The Emperor realized that the people were right, but he could not admit to that. He thought it better to continue the procession under the illusion that anyone who couldn`t see his clothes was either stupid or incompetent. The Emperor defiantly stood naked on his carriage, clinging to his arrogant, misguided beliefs.
Borrowing a page from this well-known Brothers Grimm fairy tale, we, as dentists, also must ask if dental practice-management companies are the real deal or if they are, in fact, the Emperor`s new clothes?
Let`s take a look at dentistry and its history with dental practice-management companies. The dental-services industry in the United States is large and highly fragmented. According to the Health Care Financing Administration, the cost of dental services is estimated to reach $59.1 billion in the year 2000. The great majority of dentists (87.7 percent) still practice alone. If you believe Wall Street and the dental practice-management companies, our industry is ripe for consolidation.

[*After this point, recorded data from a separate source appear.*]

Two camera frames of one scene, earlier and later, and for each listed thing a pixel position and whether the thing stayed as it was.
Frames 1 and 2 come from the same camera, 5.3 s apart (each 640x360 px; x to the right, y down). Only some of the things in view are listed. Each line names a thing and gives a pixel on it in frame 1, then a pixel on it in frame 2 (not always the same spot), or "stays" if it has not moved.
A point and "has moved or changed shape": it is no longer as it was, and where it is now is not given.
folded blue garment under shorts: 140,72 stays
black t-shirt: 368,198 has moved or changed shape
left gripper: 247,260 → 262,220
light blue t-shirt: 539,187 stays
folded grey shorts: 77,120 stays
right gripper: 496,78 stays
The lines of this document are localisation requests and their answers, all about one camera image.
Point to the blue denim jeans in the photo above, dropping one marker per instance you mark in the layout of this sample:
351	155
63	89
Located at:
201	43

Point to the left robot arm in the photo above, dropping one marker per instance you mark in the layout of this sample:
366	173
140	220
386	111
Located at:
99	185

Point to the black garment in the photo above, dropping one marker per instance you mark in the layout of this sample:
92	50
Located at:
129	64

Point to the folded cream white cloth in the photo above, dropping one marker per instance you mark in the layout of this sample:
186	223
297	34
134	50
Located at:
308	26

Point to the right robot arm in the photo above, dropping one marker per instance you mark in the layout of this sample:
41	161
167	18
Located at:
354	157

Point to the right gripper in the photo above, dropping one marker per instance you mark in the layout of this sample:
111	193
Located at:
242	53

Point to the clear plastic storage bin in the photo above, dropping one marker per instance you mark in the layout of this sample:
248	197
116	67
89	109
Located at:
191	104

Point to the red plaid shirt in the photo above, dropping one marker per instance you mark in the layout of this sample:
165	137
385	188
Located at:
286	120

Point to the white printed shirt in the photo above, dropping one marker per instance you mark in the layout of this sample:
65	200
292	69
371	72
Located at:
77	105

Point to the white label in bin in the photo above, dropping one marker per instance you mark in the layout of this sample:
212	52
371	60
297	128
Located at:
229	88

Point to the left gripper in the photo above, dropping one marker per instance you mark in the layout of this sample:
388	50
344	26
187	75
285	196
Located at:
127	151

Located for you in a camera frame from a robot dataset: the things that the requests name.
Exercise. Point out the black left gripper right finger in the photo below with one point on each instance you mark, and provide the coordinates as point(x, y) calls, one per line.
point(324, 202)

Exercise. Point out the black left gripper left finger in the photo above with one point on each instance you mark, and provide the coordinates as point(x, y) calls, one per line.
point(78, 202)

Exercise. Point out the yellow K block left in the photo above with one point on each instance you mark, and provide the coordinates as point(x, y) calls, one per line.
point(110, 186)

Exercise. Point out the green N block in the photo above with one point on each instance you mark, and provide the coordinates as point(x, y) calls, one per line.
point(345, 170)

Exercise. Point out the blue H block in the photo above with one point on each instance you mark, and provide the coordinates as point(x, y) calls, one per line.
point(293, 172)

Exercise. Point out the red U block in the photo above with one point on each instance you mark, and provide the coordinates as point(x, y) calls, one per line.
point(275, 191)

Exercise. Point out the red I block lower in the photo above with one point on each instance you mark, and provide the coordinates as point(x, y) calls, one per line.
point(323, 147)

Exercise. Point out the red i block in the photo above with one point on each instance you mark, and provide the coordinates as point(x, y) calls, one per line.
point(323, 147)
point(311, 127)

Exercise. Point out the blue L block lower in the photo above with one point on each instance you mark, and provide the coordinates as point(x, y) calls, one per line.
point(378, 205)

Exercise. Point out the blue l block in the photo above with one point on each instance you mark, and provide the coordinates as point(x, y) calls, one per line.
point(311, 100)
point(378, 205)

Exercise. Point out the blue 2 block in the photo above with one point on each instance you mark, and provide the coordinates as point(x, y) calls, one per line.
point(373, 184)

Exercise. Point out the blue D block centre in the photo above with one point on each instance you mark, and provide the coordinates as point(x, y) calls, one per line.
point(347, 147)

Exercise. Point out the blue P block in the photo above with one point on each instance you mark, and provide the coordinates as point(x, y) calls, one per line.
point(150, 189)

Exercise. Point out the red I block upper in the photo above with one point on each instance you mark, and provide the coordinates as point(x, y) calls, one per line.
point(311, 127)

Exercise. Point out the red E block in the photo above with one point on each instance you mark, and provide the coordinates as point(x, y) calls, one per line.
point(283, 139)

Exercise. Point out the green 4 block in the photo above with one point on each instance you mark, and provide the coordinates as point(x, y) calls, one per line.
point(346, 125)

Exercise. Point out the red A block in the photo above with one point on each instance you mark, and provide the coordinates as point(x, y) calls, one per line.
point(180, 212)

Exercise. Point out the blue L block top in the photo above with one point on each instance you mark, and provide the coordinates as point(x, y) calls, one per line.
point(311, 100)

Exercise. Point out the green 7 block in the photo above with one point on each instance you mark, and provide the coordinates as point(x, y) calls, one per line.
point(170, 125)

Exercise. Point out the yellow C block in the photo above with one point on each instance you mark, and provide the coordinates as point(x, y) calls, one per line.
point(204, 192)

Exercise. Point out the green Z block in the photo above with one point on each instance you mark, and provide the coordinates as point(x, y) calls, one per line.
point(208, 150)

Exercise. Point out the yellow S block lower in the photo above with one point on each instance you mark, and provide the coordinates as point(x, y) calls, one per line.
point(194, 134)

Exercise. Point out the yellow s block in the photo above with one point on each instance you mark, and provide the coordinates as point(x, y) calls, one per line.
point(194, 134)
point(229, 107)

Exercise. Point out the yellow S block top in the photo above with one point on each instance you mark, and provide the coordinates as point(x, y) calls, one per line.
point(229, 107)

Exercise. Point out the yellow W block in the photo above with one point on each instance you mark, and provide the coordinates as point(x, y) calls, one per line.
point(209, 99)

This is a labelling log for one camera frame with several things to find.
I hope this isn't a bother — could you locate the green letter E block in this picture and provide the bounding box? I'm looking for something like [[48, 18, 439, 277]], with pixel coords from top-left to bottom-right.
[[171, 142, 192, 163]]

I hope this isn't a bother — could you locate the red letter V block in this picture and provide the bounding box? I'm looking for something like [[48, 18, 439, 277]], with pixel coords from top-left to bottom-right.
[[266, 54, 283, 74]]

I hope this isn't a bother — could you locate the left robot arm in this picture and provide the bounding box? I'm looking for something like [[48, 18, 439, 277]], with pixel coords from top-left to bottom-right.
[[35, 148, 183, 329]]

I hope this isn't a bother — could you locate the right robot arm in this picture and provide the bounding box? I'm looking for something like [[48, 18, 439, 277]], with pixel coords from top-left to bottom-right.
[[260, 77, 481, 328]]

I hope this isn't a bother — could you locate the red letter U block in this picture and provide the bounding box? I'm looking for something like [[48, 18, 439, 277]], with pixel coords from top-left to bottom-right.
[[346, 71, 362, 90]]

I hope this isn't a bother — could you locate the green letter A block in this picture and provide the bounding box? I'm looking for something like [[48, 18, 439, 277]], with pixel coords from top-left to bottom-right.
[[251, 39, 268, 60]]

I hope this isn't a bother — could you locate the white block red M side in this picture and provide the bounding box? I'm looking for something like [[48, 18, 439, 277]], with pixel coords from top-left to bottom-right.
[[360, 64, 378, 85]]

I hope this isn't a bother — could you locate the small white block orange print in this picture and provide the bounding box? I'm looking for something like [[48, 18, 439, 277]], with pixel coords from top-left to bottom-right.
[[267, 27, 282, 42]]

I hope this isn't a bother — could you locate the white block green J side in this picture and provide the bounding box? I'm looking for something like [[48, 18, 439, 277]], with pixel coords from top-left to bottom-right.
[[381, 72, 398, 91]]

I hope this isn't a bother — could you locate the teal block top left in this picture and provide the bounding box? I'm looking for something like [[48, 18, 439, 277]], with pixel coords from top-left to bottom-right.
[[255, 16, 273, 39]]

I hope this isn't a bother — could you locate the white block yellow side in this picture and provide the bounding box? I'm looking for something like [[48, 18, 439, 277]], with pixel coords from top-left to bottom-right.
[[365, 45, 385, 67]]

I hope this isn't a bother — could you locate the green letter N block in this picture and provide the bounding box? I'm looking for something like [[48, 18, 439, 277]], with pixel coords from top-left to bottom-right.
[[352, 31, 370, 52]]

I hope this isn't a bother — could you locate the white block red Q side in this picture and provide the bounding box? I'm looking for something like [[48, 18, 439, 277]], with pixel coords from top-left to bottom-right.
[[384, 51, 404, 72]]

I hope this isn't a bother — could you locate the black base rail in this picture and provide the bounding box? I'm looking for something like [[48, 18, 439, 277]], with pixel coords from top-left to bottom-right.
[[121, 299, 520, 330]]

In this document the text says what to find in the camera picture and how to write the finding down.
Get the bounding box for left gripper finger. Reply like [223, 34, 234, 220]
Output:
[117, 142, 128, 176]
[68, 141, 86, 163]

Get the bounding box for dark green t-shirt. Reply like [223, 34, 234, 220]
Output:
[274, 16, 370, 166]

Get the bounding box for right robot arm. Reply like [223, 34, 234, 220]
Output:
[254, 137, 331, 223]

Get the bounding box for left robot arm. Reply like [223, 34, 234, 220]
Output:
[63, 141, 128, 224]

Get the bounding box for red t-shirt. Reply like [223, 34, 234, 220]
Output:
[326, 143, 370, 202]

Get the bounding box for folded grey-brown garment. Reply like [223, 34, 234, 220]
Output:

When physician and dental practice-management companies burst onto the health-care scene a few years ago, they promised to make physicians` and dentists` lives easier by boosting their income and helping them to survive - and even compete - in the new world of managed care.
But these management companies also had an interesting story to tell Wall Street: Health care was a multi-billion-dollar-a-year business, and they possessed the expertise to consolidate the industry and make those increased profits available to investors. They preached and opined that physicians and dentists were not business people, but doctors. Why not allow the business experts to manage the business aspects of the practice and let the "docs" do what they do best - treat patients? Bedazzled by the prospect of potentially lucrative stock deals, elimination of the everyday management headaches, and consolidation of the nation`s health-care system, the believing physicians, dentists, and investors alike eagerly embraced the opportunity.
So, was it the real deal or merely the Emperor`s new clothes?
Due to haste, greed, and the fickle nature of Wall Street, the luster of physician- and dental-management companies began to lose favor this year. Fueled by internal turmoil and poor financial results, it became clear that, in their haste to consolidate practices, the management companies had become greedy. They had forgotten what they were in the business to do: add value to the practices they purchased!
A little too fast
Most management companies - initially bankrolled by wealthy venture capital firms, and later, by IPO public offerings - acquired practices too fast. This made it impossible to transitionalize and build an adequate infrastructure to manage those newly acquired practices effectively. The marriage has become increasingly shaky.
In the past year, the honeymoon appears to be over. Most institutional and individual investors who initially invested in physician and dental practice-management companies have lost interest in the practice-management industry. They dumped their stocks when they discovered that many of the DPMCs and PPMs couldn`t run the practices any more efficiently than the doctors themselves. So again, I ask, is it the real deal or the Emperor`s new clothes?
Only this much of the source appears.